TASK STATEMENT: The answer must consist of each line below that contains the word "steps", copied in full.

EXERCISE DATA:
= = = =

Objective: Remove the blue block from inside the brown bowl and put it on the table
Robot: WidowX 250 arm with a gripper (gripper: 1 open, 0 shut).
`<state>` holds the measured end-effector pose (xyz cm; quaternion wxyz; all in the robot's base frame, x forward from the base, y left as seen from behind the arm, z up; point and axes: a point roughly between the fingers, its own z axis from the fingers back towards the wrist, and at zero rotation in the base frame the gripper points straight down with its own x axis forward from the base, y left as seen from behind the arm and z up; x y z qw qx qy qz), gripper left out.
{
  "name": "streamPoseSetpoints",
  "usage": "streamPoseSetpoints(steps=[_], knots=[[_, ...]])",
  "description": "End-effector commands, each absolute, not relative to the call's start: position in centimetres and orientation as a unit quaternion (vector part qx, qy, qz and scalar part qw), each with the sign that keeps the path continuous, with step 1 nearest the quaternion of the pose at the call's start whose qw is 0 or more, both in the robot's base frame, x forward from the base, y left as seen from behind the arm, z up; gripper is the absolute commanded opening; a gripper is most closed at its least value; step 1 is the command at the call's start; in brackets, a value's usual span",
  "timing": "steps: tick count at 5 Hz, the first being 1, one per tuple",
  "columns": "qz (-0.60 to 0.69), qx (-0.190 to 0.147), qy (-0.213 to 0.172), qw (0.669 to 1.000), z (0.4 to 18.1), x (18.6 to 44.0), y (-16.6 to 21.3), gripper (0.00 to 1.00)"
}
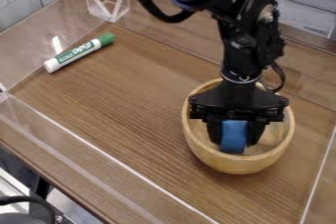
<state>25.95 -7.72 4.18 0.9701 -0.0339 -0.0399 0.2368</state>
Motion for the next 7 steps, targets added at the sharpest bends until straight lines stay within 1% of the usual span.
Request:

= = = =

TASK RESULT:
  "usage": "streamPoseSetpoints(steps=[_], knots=[[_, ...]])",
  "timing": "steps: tick count at 5 Hz, the first being 1, one per tuple",
Motion for the next 7 steps, targets added at the sharpest bends until straight lines stay within 1% of the usual span.

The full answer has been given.